▸ **The task**
Your job with the data below: print everything from the line that holds "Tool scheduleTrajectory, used" down to the line that holds "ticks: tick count", ends included, exactly, and nothing else.
══ Information provided
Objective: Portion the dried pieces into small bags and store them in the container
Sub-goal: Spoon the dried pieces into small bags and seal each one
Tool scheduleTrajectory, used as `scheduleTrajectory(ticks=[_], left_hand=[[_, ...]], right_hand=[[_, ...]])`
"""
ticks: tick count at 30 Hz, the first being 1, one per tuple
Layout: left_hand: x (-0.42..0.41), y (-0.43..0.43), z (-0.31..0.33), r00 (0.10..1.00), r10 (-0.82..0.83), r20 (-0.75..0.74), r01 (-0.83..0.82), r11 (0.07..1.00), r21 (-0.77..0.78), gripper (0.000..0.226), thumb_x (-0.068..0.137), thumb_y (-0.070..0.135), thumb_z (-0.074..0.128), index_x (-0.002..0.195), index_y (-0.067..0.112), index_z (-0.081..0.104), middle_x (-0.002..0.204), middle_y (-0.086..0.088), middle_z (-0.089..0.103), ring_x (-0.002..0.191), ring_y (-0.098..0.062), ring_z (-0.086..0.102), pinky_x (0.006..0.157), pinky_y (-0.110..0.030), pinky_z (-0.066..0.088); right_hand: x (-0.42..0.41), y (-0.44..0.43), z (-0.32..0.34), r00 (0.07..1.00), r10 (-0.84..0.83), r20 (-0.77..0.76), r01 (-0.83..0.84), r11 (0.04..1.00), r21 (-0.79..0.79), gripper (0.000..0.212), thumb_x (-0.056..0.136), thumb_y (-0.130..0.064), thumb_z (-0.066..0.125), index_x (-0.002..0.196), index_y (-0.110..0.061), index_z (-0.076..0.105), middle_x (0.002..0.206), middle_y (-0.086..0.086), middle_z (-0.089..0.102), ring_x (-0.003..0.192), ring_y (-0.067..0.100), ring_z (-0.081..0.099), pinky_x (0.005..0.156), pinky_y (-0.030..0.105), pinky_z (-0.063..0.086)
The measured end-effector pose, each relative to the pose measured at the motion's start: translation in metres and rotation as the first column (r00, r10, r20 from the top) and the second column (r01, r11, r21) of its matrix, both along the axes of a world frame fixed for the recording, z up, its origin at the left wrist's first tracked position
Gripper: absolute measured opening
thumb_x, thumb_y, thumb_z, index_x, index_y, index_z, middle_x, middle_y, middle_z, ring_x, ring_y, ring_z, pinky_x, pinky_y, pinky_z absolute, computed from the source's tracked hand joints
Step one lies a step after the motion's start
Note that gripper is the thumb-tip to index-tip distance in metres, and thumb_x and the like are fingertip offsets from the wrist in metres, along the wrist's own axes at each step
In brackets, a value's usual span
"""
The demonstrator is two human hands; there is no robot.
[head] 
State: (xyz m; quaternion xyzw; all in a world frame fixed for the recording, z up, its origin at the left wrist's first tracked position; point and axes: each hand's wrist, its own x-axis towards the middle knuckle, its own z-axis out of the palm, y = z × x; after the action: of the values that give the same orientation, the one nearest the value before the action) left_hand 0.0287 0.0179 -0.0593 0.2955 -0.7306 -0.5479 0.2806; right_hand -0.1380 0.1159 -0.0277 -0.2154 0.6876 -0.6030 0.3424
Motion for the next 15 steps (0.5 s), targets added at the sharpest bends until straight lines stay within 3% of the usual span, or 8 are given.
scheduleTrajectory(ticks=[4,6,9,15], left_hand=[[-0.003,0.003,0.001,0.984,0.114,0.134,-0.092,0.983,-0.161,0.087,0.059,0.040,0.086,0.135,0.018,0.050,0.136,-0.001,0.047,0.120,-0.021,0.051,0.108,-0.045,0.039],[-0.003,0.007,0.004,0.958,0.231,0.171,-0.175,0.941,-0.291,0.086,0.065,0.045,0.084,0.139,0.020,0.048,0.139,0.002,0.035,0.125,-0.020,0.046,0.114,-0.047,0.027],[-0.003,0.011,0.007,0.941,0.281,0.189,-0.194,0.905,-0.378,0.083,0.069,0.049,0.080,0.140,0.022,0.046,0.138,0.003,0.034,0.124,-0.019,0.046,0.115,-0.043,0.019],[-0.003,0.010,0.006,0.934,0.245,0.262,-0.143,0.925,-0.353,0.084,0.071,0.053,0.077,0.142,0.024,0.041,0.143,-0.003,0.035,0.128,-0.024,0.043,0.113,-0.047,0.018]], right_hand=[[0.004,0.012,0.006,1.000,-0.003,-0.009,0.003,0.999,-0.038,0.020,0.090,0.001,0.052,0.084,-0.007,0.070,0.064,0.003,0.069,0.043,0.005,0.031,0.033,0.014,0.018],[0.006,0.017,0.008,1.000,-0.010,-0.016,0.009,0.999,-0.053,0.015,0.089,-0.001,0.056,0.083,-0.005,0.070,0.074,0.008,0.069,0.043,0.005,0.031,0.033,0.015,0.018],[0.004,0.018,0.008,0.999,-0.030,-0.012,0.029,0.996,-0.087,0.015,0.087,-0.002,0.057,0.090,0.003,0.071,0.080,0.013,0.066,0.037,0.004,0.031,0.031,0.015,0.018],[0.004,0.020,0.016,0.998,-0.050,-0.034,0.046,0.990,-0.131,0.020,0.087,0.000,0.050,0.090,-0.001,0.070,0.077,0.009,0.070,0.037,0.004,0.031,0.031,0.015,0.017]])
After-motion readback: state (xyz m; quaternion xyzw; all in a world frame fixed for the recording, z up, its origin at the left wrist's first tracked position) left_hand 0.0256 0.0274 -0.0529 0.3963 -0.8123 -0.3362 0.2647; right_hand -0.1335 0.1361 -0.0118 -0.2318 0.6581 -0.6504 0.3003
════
▸ **Solution to the exercise**
Tool scheduleTrajectory, used as `scheduleTrajectory(ticks=[_], left_hand=[[_, ...]], right_hand=[[_, ...]])`
"""
ticks: tick count at 30 Hz, the first being 1, one per tuple

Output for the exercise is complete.